Stata behaviour on macros, different outputs - statistics

I have a manual list I created in a macro in stata, something like
global list1 "a b c d"
which I later iterate through with something like
foreach name in $list1 {
action
}
I am trying to change this to a DB driven list because the list is getting big and changing quickly, I create a new $list1 with the following commands
odbc load listitems=items, exec("SELECT items from my_table")
levelsof listitems
global list1=r(levels)
The items on each are the same, but this list seems to be different and when I have too many items it break on the for loop with the error
{ required
r(100);
Also, when I run only levelsof listitems I get the output
`"a"' `"b"' `"c"' `"d"'
Which looks a little bit different than the other macros.
I've been stuck in this for a while.

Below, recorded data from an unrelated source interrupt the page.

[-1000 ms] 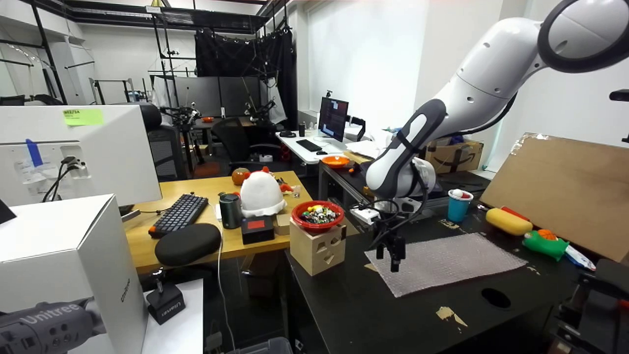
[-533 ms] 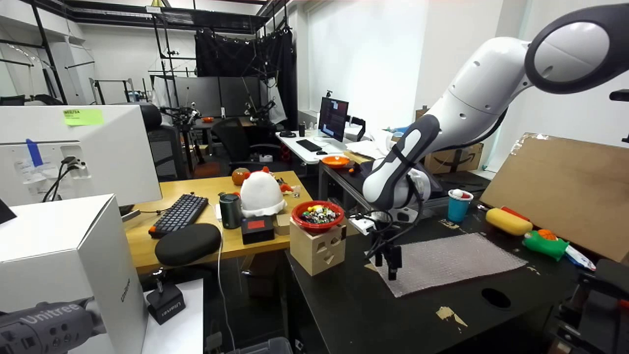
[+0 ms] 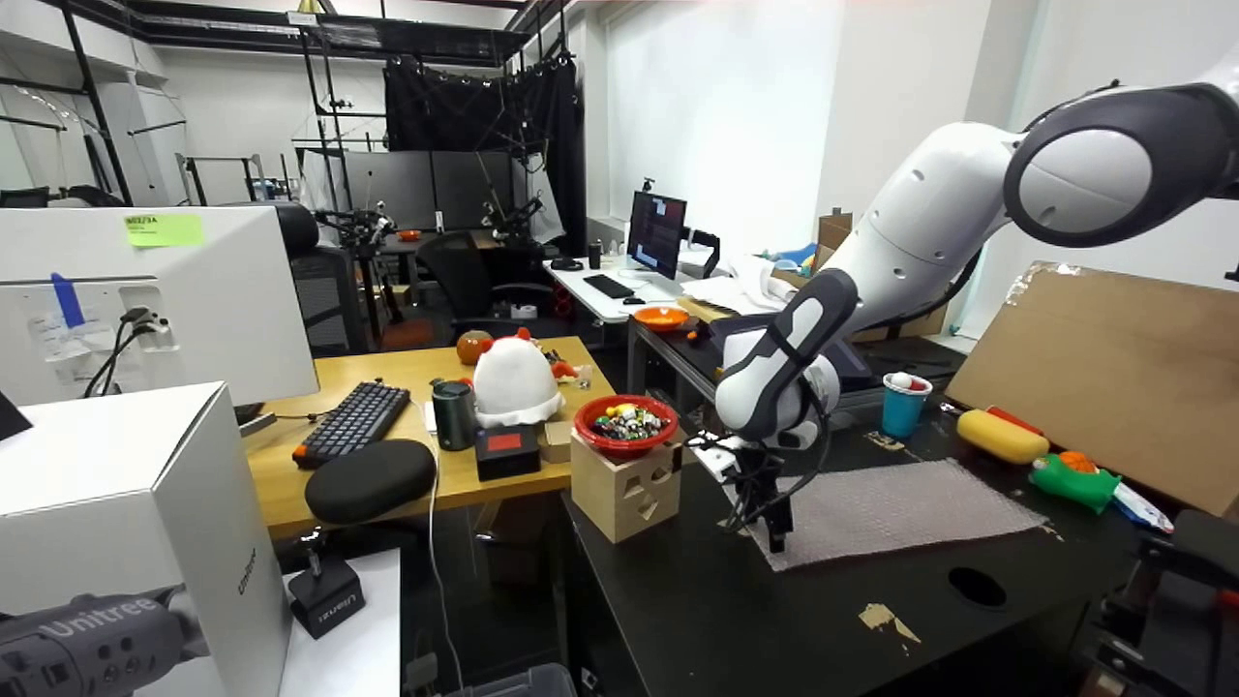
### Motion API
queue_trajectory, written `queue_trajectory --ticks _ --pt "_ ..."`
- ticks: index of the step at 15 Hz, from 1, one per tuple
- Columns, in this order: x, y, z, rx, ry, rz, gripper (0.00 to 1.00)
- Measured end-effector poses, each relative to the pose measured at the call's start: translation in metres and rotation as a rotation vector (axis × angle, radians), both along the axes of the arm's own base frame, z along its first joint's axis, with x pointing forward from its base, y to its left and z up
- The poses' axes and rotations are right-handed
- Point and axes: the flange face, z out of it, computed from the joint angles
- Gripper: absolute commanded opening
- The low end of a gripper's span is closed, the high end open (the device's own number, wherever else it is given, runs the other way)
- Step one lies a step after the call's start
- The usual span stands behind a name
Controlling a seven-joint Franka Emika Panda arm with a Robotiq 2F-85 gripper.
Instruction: Fold the bubble wrap.
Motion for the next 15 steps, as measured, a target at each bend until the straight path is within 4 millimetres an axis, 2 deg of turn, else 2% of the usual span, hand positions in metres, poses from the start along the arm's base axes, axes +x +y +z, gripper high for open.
queue_trajectory --ticks 2,5,6,8,10,11,15 --pt "0.007 -0.001 0.004 -0.02 -0.012 0.022 0.69" --pt "0.015 0.005 0.01 -0.041 -0.03 0.062 0.44" --pt "0.019 0.007 0.013 -0.05 -0.041 0.076 0.85" --pt "0.027 0.011 0.02 -0.077 -0.072 0.106 0.84" --pt "0.034 0.011 0.03 -0.11 -0.107 0.126 0.96" --pt "0.038 0.008 0.037 -0.13 -0.125 0.126 0.99" --pt "0.041 -0.02 0.046 -0.178 -0.139 0.084 1.0"
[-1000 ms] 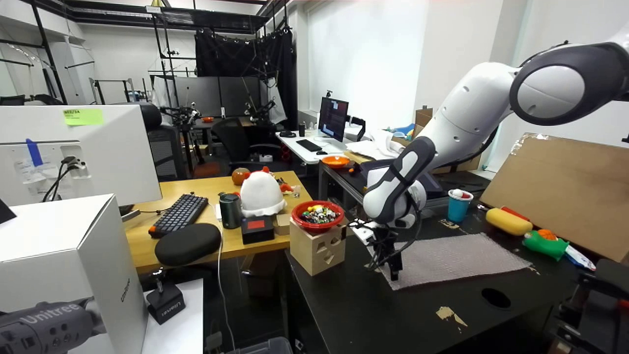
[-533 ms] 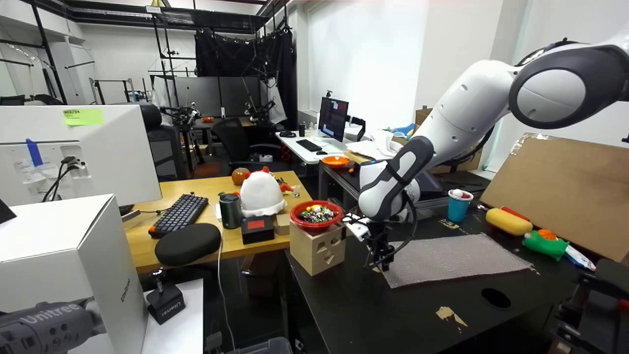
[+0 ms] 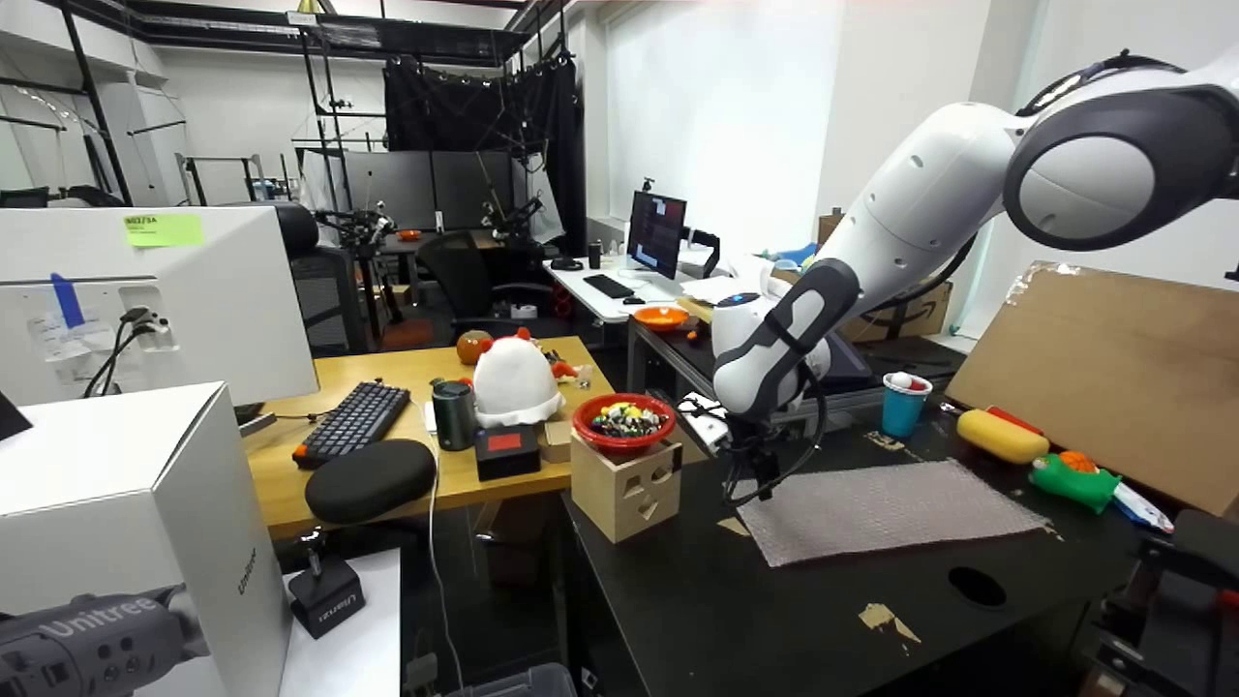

Again, it only fails when the number of items becomes large (over 15), any help would be very appreciated.

Solution 1:
levelsof listitems, clean local(list1)
foreach name of local list1 {
...action with `name'...
}
Solution 2:
levelsof listitems, clean
global list1 `r(levels)'
foreach name of global list1 {
...action with `name'...
}
Explanation:
When you type
foreach name in $list1 {
then whatever is in $list1 gets substituted inline before Stata ever sees it. If global macro list1 contains a very long list of things, then Stata will see
foreach name in a b c d e .... very long list of things here ... {
It is more efficient to tell Stata that you have a list of things in a global or local macro, and that you want to loop over those things. You don't have to expand them out on the command line. That is what
foreach name of local list1 {
and
foreach name of global list1 {
are for. You can read about other capabilities of foreach in -help foreach-.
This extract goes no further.